A teacher armed with a 9mm automatic weapon – with a planning range of around 15 metres – would need to manoeuvre very close to the shooter to subject them to effective fire. In reality this means that the teacher would need to be almost within touching distance of the armed person and would have to discharge at least three or four deliberate rounds in order to neutralise the threat.

‘This cycle of violence will continue’

This entire process – responding to the threat, presumably unlocking and retrieving a weapon, finding a marauding shooter and closing with that individual – would take at least a few minutes. The Sandy Hook shooting took less than five minutes, with multiple deaths and injuries. The Parkland shooting took approximately six minutes, with seventeen deaths and multiple serious gunshot injuries. Arming teachers in a country where assault rifles are available to members of the public will neither prevent nor meaningfully alter the outcome of such shootings.

Indeed, some mass shootings have taken place on military bases where almost everyone is armed. In 2009, Nidal Hasan a US Army Major and psychiatrist, shot dead 13 soldiers and injured 32 in less than ten minutes at Fort Hood in Texas.

The only meaningful armed response to a mass shooting normally arises when law enforcement personnel arrive on scene in large numbers and heavily armed with assault rifles. This meaningful response is always too late. At present, the United States is convulsed in a cycle of mass shootings that will continue.
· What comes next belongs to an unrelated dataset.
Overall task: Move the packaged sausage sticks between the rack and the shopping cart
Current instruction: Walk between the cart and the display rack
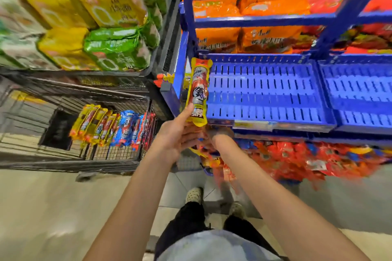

President Trump’s response to the Parkland shooting contains within it an implied acceptance that this cycle of violence will continue. His suggestion to introduce more firearms to deal with a gun control issue – for a solution that is clearly unworkable – and the stated aspiration of the gun lobby, is deeply troubling. It is a statement of the absurd, uttered by an appalling president in the presence of school children, to placate the despicable lobby that is the NRA.